→ **EXERCISE BRIEF**: Here the job is to restate every entry word for word.

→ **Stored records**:
━━━━

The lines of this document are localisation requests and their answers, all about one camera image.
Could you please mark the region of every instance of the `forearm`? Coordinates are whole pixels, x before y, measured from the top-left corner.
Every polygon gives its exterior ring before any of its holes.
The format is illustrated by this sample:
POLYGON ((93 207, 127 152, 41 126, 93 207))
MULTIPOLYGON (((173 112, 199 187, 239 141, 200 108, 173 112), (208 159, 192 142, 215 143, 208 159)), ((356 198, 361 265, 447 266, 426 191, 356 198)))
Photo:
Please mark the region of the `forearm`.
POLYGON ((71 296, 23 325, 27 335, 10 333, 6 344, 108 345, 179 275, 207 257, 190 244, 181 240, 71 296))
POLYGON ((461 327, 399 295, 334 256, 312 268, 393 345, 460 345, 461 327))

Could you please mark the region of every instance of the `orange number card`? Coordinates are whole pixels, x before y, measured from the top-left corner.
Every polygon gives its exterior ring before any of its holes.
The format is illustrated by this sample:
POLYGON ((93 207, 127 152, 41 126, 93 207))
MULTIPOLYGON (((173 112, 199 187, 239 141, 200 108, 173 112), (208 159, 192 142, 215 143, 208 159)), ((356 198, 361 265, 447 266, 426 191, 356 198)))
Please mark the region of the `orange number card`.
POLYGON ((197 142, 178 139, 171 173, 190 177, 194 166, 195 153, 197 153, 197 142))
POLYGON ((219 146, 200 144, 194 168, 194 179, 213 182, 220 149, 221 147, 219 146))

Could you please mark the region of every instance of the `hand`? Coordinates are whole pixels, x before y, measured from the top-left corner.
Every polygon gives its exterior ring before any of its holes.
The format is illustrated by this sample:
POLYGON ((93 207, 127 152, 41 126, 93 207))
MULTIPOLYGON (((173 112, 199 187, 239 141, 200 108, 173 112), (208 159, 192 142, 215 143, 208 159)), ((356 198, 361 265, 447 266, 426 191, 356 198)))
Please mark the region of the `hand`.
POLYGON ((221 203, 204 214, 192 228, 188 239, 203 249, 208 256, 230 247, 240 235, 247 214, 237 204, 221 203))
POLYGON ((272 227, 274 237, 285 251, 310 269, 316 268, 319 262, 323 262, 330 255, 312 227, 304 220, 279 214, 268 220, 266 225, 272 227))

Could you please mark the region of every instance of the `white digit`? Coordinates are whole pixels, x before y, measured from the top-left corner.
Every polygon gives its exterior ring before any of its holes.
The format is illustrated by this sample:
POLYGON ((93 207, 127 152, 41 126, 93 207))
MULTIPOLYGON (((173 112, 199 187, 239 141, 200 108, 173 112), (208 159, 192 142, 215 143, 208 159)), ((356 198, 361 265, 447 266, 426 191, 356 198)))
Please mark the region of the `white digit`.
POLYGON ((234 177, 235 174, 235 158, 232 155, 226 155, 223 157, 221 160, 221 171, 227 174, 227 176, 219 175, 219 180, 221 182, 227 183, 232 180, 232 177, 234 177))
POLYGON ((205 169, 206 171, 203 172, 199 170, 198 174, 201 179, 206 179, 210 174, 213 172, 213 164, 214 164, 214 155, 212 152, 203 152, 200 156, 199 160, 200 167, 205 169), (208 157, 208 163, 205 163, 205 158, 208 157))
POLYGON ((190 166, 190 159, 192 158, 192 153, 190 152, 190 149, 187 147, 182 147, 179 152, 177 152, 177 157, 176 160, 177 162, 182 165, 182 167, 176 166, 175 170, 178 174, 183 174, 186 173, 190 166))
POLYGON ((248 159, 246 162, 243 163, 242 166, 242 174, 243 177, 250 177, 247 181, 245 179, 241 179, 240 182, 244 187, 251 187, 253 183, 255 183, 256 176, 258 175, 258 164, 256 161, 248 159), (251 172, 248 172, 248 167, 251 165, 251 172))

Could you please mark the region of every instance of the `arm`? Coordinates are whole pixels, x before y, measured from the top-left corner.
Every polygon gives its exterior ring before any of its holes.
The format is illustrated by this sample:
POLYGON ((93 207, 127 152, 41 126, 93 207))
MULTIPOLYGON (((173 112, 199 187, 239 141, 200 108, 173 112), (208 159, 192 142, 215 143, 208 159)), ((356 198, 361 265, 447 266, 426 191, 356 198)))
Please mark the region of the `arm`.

━━━━

→ **RESPONSE**:
The lines of this document are localisation requests and their answers, all about one camera image.
Could you please mark the region of every instance of the `forearm`? Coordinates are whole pixels, x before y, measured from the top-left corner.
Every polygon gives its exterior ring before any of its holes.
The format is illustrated by this sample:
POLYGON ((93 207, 127 152, 41 126, 93 207))
MULTIPOLYGON (((173 112, 199 187, 239 141, 200 108, 173 112), (208 159, 192 142, 215 143, 208 159)), ((356 198, 361 265, 447 266, 426 191, 356 198)))
Photo:
Please mark the region of the `forearm`.
POLYGON ((71 296, 23 325, 27 335, 10 333, 6 344, 108 345, 179 275, 207 257, 190 244, 181 240, 71 296))
POLYGON ((461 327, 399 295, 334 256, 312 268, 393 345, 460 345, 461 327))

Could you please mark the region of every instance of the `orange number card`? Coordinates are whole pixels, x before y, measured from the top-left corner.
Every polygon gives its exterior ring before any of its holes.
The format is illustrated by this sample:
POLYGON ((93 207, 127 152, 41 126, 93 207))
MULTIPOLYGON (((173 112, 199 187, 239 141, 200 108, 173 112), (208 159, 192 142, 215 143, 208 159)), ((356 198, 361 265, 447 266, 426 191, 356 198)))
Please mark the region of the `orange number card`.
POLYGON ((197 142, 178 139, 171 173, 190 177, 194 166, 195 153, 197 153, 197 142))
POLYGON ((219 146, 200 144, 194 168, 194 179, 213 182, 220 149, 221 147, 219 146))

Could you please mark the region of every instance of the `hand`? Coordinates are whole pixels, x before y, measured from the top-left corner.
Every polygon gives its exterior ring before any of its holes.
The format is illustrated by this sample:
POLYGON ((93 207, 127 152, 41 126, 93 207))
MULTIPOLYGON (((173 112, 199 187, 239 141, 200 108, 173 112), (208 159, 192 142, 215 143, 208 159)), ((356 198, 361 265, 447 266, 426 191, 356 198)))
Please mark the region of the `hand`.
POLYGON ((221 203, 204 214, 192 228, 188 239, 203 249, 208 256, 230 247, 240 235, 247 214, 237 204, 221 203))
POLYGON ((272 227, 274 237, 285 251, 310 269, 316 268, 319 262, 323 262, 330 255, 312 227, 304 220, 279 214, 268 220, 266 225, 272 227))

Could you please mark the region of every instance of the `white digit`? Coordinates are whole pixels, x before y, measured from the top-left corner.
Every polygon gives its exterior ring before any of its holes.
The format is illustrated by this sample:
POLYGON ((93 207, 127 152, 41 126, 93 207))
MULTIPOLYGON (((173 112, 199 187, 239 141, 200 108, 173 112), (208 159, 192 142, 215 143, 208 159)), ((356 198, 361 265, 447 266, 426 191, 356 198)))
Please mark the region of the `white digit`.
POLYGON ((234 177, 235 174, 235 158, 232 155, 226 155, 223 157, 221 160, 221 171, 227 174, 227 176, 219 175, 219 180, 221 182, 227 183, 232 180, 232 177, 234 177))
POLYGON ((205 169, 206 171, 203 172, 199 170, 198 174, 201 179, 206 179, 210 174, 213 172, 213 164, 214 164, 214 155, 212 152, 203 152, 200 156, 199 160, 200 167, 205 169), (208 157, 208 163, 205 163, 205 158, 208 157))
POLYGON ((190 166, 190 159, 192 158, 192 153, 190 152, 190 149, 187 147, 182 147, 179 152, 177 152, 177 157, 176 160, 177 162, 182 165, 182 167, 176 166, 175 170, 178 174, 183 174, 186 173, 190 166))
POLYGON ((248 159, 246 162, 243 163, 242 166, 242 174, 243 177, 250 177, 247 181, 245 179, 241 179, 240 182, 244 187, 251 187, 253 183, 255 183, 256 176, 258 175, 258 164, 256 161, 248 159), (251 172, 248 172, 248 167, 251 165, 251 172))

Could you please mark the region of every instance of the `arm`? Coordinates are whole pixels, x before y, measured from the top-left corner.
Every polygon gives its exterior ring before any of its holes.
The format is illustrated by this sample:
POLYGON ((93 207, 127 152, 41 126, 93 207))
MULTIPOLYGON (((173 112, 199 187, 239 141, 200 108, 173 112), (208 159, 192 142, 215 143, 208 159)), ((356 198, 361 265, 447 266, 426 191, 356 198)))
Please mark the region of the `arm`.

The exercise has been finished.